§ **Instructions for the task**: Determine the count of lines containing "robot" in the entries below and return only that figure.

§ **Provided data**:
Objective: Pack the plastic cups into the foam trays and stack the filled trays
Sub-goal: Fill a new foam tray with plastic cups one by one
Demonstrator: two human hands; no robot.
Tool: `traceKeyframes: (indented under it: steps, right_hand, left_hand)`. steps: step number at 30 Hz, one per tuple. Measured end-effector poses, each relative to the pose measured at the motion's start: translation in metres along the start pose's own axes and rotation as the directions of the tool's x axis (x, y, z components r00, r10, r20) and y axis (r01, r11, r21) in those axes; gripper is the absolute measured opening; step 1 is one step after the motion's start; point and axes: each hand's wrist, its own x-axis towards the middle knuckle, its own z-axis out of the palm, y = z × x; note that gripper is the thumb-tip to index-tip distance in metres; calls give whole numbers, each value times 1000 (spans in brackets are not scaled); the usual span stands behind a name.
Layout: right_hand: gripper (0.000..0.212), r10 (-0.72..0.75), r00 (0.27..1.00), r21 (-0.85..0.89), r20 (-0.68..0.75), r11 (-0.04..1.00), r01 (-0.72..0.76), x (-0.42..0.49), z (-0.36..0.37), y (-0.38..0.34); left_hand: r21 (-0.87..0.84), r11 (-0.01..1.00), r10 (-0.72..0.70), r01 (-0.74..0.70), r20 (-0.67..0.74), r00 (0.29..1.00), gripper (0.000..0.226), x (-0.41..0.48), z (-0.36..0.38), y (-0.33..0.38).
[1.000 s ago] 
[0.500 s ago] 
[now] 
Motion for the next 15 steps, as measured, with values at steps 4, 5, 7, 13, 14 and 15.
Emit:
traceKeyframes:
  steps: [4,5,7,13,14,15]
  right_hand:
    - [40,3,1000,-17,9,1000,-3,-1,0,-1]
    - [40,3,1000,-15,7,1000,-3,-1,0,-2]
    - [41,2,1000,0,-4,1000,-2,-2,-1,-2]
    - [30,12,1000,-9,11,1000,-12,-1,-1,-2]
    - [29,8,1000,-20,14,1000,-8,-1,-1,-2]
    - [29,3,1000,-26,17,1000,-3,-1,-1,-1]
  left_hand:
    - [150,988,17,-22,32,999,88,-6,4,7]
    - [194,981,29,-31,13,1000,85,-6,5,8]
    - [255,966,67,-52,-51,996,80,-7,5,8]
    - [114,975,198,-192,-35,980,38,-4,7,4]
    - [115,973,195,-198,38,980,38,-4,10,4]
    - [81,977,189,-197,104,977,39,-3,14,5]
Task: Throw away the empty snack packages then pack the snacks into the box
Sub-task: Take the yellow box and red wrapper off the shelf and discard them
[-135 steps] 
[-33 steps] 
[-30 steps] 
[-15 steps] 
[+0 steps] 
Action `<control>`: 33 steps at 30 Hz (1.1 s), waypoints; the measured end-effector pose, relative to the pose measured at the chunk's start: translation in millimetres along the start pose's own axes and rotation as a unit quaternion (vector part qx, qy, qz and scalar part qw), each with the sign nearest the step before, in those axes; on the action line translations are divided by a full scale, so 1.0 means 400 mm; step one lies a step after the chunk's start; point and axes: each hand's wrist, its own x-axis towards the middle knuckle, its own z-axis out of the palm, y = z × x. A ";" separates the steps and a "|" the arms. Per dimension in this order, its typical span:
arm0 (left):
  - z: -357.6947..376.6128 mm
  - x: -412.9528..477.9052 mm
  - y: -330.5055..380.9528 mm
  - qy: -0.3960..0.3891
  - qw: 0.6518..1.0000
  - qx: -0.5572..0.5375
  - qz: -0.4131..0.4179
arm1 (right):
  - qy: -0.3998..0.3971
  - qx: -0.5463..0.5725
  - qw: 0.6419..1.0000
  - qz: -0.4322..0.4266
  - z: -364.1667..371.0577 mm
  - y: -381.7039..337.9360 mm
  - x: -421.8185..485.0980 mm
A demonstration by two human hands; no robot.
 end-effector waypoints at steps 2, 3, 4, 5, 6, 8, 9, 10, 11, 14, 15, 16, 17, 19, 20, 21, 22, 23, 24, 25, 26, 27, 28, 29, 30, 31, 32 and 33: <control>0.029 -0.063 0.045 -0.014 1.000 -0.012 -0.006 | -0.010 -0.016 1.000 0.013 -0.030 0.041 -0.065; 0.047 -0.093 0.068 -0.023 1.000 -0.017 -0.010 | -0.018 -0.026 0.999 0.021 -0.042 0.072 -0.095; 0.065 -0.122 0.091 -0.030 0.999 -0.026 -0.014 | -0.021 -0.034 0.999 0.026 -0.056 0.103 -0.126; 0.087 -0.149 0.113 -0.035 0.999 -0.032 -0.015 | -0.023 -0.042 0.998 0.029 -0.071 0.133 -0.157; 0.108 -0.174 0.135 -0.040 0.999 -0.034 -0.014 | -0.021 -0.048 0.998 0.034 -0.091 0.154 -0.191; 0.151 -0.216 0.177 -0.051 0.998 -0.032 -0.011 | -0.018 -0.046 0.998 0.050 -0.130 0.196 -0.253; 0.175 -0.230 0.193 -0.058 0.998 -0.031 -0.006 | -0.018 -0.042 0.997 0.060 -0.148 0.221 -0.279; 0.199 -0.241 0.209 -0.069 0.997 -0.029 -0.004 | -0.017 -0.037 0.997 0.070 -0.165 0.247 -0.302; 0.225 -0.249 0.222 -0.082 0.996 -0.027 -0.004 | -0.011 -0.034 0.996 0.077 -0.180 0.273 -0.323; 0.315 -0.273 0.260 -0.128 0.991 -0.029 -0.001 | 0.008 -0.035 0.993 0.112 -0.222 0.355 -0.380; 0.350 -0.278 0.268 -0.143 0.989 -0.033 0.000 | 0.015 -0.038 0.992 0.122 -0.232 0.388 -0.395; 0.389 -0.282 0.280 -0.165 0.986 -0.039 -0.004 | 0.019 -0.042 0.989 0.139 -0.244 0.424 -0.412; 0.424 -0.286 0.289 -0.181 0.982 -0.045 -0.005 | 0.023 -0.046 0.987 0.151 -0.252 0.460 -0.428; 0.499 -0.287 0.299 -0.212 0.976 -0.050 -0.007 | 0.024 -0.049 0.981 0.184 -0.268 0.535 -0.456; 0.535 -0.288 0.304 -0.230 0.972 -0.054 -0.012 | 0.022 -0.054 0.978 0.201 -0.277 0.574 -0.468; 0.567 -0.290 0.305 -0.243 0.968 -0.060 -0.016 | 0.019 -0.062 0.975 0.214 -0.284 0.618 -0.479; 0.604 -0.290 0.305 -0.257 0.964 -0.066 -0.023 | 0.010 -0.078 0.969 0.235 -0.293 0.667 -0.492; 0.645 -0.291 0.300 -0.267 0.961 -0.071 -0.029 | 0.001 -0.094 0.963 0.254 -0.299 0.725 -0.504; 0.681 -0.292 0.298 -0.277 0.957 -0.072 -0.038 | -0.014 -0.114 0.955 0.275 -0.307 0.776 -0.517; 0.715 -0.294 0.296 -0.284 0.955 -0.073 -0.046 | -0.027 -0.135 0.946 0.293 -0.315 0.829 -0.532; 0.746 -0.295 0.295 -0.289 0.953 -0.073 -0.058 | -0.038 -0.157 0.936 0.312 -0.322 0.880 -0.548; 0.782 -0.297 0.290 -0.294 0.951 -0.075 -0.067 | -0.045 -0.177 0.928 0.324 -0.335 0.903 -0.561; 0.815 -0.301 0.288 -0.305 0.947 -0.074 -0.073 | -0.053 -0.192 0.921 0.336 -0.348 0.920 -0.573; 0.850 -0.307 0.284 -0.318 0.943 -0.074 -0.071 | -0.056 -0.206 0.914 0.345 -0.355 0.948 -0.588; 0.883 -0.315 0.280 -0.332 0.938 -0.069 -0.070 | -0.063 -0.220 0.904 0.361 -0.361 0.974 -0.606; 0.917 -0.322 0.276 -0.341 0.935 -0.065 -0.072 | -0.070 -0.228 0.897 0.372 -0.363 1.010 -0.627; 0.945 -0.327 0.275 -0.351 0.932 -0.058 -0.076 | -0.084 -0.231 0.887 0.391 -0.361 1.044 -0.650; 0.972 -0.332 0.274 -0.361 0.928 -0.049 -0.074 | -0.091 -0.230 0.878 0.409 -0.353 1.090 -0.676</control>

§ **Response to the task**: 2